= Problem details =
Go through the entries below and pick out every line with "scene".

(Records provided)

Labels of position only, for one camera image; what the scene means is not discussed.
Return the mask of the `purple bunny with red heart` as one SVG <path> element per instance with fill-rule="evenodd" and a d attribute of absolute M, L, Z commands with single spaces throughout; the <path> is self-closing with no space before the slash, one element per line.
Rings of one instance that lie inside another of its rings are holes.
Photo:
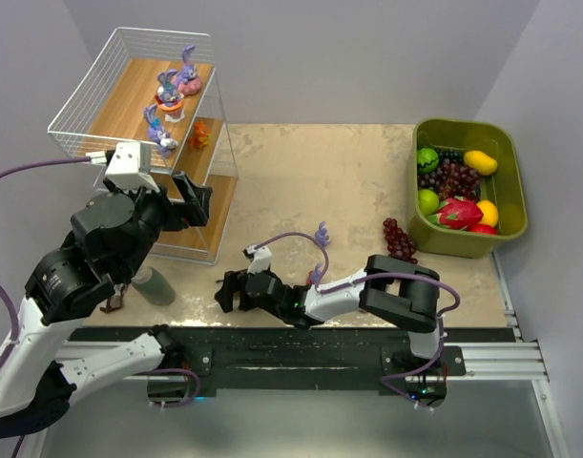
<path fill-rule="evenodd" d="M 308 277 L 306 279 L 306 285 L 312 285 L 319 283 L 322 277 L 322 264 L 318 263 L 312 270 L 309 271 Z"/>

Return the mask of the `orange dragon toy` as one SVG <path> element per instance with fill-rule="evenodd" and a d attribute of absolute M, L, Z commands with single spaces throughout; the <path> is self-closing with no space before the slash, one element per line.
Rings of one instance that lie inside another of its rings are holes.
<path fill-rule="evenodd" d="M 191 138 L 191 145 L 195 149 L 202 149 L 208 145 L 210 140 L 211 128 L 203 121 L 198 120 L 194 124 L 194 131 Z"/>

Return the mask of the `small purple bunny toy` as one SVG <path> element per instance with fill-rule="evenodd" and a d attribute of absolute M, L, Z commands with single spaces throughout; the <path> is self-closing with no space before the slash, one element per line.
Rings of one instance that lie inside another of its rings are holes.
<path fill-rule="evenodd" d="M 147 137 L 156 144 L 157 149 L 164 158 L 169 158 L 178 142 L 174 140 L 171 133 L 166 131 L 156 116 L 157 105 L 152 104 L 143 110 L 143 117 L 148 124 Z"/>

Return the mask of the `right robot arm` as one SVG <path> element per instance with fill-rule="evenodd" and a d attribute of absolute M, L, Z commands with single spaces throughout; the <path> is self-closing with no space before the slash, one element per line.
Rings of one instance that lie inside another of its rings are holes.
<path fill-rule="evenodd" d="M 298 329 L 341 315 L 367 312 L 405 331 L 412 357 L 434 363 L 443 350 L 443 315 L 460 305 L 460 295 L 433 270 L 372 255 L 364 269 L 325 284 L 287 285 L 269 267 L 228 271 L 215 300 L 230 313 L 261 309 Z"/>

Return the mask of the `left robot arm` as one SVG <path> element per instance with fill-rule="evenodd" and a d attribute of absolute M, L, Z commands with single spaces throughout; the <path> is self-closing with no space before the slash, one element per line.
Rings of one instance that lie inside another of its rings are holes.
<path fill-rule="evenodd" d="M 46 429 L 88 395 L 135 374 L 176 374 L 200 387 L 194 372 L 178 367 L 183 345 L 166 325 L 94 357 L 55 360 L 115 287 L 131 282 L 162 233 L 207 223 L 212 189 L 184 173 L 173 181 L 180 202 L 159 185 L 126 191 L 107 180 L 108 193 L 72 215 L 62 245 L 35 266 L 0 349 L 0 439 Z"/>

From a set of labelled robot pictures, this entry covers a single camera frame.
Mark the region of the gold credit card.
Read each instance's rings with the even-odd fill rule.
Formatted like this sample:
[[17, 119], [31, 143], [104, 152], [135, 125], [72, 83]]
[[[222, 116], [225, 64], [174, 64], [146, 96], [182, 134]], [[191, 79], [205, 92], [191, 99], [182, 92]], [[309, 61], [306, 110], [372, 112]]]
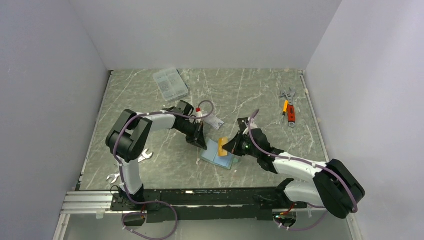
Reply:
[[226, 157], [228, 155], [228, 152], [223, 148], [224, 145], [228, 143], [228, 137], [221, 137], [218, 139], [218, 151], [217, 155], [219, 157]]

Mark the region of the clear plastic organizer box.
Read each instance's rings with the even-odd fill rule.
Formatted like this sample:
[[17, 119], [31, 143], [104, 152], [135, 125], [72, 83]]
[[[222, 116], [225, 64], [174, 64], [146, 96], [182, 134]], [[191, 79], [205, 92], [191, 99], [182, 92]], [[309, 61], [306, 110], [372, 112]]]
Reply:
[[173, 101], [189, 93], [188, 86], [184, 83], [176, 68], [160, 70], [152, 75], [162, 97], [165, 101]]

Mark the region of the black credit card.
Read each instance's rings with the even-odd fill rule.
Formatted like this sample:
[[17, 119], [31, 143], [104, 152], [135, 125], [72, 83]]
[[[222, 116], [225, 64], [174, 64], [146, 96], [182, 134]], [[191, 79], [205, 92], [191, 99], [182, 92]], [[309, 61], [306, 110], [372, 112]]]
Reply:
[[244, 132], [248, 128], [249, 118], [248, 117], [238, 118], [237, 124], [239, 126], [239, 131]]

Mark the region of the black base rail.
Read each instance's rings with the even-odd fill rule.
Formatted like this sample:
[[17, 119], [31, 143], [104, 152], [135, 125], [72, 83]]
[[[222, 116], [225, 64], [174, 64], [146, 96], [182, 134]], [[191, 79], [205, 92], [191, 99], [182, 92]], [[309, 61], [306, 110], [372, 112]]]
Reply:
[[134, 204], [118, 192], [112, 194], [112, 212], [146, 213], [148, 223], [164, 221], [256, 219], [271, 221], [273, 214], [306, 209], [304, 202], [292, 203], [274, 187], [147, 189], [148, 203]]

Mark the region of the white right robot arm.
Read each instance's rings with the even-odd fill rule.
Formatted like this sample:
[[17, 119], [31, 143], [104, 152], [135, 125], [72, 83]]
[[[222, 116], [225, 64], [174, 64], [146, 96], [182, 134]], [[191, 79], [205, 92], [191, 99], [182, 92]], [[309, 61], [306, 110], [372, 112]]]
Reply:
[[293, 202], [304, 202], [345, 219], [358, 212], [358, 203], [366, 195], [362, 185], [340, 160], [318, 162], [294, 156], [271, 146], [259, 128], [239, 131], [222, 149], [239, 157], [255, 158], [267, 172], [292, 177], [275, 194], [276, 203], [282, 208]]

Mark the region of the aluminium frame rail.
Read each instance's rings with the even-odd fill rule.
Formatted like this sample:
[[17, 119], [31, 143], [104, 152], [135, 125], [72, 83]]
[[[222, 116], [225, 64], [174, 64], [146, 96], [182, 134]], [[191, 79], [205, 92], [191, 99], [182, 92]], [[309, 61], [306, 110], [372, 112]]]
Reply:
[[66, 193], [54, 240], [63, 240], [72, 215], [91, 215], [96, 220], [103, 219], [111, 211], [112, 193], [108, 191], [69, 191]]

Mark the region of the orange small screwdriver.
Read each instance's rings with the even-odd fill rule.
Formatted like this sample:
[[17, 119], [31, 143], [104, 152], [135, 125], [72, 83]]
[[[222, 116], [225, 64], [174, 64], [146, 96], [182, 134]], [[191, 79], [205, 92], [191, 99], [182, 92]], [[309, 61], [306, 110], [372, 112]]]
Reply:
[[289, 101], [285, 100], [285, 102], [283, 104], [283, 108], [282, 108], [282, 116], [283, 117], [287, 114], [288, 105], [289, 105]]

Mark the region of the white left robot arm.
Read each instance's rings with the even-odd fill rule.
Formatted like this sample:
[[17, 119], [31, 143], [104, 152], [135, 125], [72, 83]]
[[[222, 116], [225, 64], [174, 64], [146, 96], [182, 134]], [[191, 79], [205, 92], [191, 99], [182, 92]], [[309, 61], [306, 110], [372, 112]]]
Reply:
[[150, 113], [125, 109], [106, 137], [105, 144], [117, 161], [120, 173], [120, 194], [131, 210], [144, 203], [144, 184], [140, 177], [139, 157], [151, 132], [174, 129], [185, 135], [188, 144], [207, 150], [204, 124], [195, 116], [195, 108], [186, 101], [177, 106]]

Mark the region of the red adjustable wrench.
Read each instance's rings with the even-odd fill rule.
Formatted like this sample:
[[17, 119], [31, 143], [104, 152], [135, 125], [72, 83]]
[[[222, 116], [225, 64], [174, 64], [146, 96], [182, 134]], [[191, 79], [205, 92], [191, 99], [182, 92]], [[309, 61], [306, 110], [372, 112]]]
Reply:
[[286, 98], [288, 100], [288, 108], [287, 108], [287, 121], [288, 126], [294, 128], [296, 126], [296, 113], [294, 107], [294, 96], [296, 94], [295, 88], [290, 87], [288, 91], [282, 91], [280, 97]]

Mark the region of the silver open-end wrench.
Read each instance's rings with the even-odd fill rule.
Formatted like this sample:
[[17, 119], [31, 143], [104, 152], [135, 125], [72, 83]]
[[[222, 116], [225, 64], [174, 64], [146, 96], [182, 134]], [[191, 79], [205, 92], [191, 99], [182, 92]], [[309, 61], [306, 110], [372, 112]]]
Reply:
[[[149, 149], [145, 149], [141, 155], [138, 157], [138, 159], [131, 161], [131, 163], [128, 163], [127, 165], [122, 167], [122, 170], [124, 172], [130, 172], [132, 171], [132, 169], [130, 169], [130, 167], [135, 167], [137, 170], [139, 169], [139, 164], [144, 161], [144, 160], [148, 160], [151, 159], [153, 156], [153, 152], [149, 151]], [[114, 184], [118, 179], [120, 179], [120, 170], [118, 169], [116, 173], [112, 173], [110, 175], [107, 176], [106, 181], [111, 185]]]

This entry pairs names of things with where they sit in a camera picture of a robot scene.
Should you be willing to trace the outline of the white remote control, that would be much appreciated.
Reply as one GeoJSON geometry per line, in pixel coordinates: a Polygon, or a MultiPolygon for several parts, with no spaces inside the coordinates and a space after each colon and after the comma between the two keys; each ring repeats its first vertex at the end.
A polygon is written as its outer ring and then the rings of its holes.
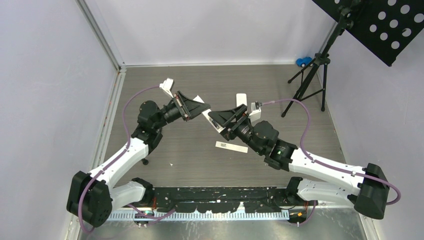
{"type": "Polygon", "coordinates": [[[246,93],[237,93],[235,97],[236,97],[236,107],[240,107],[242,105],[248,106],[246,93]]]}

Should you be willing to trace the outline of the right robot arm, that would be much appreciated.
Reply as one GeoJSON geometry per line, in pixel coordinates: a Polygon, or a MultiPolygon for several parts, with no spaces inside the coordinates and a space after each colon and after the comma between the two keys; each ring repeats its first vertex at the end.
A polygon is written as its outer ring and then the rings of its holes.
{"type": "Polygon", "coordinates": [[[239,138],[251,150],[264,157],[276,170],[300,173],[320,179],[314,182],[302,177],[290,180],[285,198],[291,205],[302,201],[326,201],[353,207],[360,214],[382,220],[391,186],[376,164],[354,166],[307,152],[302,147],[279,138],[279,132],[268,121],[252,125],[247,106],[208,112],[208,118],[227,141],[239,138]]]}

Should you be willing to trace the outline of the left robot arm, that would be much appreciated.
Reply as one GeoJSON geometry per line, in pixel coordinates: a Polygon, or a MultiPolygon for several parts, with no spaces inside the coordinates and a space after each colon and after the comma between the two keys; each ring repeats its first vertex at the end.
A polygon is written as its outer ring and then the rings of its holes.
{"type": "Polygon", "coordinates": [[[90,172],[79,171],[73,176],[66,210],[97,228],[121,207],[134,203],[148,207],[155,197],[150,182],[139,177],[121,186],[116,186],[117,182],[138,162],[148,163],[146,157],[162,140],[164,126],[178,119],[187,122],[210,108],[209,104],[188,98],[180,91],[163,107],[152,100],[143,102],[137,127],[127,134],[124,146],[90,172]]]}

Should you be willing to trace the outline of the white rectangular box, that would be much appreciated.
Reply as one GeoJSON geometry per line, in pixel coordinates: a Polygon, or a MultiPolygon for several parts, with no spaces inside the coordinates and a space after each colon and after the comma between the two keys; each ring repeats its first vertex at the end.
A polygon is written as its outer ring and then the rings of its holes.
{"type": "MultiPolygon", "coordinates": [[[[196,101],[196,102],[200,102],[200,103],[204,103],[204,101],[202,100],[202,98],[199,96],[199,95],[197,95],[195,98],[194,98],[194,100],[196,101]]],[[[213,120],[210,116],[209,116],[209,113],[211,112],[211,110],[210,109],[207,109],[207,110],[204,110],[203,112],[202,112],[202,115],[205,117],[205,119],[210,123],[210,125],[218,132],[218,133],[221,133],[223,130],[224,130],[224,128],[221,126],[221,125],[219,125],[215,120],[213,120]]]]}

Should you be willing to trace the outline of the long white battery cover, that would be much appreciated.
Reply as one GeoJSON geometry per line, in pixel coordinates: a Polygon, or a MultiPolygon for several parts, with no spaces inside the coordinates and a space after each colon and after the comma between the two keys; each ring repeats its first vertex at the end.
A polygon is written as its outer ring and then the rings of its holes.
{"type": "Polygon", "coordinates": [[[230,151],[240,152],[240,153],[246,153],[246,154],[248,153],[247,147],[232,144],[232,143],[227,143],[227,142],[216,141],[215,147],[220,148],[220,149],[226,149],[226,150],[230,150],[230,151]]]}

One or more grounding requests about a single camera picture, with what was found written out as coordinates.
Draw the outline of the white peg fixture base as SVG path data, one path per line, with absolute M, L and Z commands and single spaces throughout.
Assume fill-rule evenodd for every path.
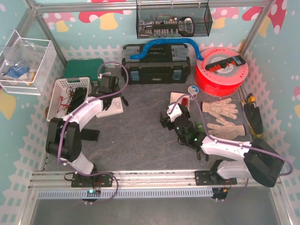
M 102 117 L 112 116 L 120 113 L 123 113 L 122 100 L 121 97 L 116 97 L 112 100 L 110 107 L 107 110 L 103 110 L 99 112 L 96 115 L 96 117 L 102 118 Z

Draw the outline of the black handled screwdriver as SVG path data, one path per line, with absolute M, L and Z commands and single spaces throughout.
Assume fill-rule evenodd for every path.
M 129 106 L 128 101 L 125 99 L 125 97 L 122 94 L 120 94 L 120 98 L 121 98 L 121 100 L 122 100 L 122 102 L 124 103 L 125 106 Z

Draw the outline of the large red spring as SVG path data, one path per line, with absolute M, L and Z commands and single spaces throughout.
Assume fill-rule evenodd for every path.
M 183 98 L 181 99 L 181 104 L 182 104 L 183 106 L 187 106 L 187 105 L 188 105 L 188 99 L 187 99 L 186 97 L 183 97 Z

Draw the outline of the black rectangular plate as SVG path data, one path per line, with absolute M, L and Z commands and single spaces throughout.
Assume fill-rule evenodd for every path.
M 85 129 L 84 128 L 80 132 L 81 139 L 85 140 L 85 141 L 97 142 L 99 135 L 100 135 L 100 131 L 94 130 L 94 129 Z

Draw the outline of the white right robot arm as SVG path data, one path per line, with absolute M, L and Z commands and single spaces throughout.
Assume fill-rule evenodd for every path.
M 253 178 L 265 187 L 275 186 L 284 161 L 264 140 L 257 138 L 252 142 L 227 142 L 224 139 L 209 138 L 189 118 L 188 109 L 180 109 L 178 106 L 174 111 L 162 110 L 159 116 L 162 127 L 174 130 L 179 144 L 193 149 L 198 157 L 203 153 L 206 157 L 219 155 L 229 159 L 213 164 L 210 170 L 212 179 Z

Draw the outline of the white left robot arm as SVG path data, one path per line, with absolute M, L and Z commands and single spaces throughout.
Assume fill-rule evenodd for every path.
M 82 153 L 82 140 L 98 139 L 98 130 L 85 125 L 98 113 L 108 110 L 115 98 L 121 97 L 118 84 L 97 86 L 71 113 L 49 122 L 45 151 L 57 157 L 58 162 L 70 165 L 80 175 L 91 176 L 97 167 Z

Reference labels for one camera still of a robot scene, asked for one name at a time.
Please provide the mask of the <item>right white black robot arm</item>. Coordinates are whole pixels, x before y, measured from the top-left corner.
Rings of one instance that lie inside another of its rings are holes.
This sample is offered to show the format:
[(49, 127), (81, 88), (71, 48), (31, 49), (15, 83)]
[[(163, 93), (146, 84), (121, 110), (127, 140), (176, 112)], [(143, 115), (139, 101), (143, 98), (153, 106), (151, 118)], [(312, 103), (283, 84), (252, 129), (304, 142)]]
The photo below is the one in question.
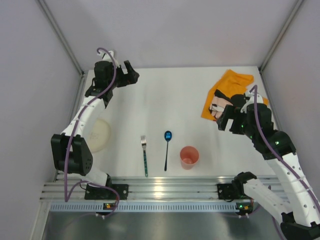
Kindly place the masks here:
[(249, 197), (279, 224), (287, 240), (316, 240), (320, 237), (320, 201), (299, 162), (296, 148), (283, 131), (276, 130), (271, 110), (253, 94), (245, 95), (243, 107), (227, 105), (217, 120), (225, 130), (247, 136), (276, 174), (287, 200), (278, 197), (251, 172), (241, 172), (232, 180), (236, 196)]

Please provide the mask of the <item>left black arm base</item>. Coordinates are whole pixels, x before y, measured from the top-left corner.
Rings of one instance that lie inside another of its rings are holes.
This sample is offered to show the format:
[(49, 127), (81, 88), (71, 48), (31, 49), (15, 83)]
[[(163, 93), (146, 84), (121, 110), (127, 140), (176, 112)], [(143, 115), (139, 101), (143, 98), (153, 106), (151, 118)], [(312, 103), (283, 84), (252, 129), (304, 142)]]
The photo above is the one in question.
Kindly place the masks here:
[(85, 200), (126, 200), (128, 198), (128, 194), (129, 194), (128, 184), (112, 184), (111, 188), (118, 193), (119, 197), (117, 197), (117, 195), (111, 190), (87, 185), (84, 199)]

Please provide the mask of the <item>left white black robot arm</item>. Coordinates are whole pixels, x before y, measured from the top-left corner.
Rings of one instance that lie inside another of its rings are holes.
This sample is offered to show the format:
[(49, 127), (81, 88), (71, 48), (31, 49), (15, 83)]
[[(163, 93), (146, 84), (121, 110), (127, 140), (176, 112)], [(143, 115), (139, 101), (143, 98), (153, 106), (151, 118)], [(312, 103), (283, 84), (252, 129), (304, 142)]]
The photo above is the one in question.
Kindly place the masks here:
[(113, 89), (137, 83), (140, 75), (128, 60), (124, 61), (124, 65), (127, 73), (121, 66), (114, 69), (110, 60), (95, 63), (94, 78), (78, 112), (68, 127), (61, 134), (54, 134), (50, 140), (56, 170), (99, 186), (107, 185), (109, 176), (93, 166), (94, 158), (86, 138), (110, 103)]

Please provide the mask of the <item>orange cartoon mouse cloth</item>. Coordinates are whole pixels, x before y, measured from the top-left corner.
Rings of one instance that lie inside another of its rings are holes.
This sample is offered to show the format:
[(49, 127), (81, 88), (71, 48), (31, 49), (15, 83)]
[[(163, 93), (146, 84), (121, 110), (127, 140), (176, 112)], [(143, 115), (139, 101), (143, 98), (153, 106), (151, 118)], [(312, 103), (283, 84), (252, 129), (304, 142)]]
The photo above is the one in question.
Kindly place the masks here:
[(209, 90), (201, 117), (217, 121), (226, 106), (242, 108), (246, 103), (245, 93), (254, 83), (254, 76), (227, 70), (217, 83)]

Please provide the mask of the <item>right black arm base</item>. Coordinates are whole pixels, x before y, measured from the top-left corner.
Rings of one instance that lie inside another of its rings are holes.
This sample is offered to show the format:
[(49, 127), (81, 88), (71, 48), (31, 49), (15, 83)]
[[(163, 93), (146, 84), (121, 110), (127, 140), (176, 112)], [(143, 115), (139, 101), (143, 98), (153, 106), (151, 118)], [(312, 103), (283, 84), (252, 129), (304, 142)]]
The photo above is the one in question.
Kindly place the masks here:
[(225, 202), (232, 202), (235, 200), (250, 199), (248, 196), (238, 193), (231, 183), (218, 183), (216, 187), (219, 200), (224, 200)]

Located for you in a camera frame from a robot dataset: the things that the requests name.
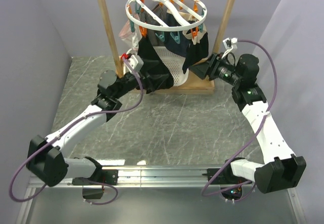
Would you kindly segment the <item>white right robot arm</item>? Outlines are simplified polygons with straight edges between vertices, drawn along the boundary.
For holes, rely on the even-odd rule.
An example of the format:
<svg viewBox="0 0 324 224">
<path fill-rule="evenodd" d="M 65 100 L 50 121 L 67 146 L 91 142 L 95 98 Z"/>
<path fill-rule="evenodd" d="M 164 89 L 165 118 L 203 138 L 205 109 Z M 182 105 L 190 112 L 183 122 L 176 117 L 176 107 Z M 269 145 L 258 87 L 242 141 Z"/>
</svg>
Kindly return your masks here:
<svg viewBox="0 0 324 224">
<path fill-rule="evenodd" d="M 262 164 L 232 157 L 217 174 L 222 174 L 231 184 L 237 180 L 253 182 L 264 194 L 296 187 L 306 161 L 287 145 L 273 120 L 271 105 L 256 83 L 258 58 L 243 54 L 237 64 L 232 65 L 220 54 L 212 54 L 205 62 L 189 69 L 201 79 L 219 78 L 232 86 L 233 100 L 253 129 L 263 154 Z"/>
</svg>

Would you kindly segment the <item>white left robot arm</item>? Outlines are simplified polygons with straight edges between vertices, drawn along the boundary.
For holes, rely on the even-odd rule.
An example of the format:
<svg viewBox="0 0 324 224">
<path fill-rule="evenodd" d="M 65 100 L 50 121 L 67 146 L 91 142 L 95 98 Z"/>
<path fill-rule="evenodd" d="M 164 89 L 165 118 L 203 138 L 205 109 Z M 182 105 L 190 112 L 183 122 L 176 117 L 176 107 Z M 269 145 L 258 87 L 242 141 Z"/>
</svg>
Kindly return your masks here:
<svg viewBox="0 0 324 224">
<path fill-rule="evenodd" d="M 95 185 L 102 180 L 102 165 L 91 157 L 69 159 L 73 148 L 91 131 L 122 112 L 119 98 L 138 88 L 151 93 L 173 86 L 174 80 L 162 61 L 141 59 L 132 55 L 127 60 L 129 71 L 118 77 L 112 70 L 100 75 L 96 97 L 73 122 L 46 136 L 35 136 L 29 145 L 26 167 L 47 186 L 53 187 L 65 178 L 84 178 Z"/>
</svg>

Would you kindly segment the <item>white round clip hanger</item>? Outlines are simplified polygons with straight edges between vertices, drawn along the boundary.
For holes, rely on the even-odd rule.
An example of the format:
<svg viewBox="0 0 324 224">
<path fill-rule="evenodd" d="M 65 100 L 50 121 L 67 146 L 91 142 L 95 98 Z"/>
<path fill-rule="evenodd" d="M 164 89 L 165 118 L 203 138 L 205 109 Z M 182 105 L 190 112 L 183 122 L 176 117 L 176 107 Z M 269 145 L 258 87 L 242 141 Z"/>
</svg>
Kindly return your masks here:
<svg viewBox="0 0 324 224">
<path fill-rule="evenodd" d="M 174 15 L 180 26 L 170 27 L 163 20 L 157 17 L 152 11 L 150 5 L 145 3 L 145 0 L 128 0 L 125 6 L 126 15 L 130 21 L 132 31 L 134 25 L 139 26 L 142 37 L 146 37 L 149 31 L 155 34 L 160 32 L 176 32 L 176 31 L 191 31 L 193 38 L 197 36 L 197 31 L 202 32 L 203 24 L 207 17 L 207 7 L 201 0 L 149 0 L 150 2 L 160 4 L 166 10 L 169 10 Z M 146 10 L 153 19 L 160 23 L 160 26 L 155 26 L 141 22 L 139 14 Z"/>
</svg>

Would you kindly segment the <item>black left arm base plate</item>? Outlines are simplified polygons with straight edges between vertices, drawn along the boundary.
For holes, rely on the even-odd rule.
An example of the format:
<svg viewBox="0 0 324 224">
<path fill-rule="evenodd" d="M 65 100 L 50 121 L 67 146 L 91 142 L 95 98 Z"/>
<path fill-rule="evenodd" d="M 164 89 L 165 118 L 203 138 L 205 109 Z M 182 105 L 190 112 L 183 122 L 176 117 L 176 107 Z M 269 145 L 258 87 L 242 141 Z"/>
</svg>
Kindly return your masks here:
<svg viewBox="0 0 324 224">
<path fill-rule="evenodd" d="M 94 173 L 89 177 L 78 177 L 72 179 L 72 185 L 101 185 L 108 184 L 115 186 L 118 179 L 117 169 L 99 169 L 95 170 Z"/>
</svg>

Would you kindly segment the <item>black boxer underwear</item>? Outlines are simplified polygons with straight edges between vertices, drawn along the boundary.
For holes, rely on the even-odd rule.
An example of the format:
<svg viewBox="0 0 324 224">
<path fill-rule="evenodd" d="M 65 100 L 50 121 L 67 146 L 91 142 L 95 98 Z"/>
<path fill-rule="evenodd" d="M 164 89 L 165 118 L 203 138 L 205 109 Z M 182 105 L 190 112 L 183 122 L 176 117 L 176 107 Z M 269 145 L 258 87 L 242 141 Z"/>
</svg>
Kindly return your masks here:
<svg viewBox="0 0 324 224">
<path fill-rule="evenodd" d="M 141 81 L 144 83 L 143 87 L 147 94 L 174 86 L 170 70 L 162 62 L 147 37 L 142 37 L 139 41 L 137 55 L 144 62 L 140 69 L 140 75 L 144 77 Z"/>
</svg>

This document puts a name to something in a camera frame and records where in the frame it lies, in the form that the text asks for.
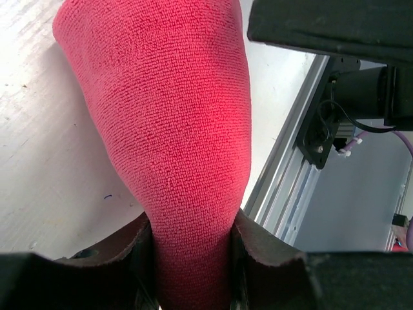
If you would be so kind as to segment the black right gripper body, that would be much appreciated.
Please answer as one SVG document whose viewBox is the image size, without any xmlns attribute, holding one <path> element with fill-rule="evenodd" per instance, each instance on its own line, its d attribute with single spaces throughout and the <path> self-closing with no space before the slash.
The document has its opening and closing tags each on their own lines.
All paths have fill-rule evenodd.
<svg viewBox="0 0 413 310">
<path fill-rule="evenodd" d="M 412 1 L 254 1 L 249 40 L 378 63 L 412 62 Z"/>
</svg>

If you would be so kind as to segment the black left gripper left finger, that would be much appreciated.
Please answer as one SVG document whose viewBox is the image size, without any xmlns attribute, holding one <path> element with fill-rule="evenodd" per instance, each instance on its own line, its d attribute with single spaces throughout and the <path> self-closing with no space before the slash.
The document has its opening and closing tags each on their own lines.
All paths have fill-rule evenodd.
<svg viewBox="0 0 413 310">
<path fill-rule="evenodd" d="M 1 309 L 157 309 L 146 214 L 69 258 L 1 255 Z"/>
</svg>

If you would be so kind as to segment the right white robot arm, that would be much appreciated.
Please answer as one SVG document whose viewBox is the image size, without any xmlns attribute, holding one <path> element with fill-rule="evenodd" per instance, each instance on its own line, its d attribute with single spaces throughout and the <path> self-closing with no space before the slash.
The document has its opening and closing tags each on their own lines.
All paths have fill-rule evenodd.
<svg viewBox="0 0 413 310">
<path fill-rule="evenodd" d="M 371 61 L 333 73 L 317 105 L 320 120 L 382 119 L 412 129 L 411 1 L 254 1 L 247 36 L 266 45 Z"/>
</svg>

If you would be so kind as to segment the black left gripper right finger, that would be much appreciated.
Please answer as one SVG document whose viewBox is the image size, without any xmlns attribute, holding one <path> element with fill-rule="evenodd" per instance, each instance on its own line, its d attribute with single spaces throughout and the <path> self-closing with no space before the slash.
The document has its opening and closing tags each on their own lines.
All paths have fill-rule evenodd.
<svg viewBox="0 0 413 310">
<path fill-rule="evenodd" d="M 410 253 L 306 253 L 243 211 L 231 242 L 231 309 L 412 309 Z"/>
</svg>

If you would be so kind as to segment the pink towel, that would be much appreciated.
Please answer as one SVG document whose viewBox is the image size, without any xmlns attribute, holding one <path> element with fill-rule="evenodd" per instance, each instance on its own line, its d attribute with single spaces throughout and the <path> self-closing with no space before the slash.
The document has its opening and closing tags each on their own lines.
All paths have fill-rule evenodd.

(End Records provided)

= Solution to the problem =
Labels of position only, for one camera image; what the scene means is not discussed.
This entry pairs names of things with where they sit in a camera picture of a robot scene.
Reference labels for one camera still of a robot scene, asked for one name at a time.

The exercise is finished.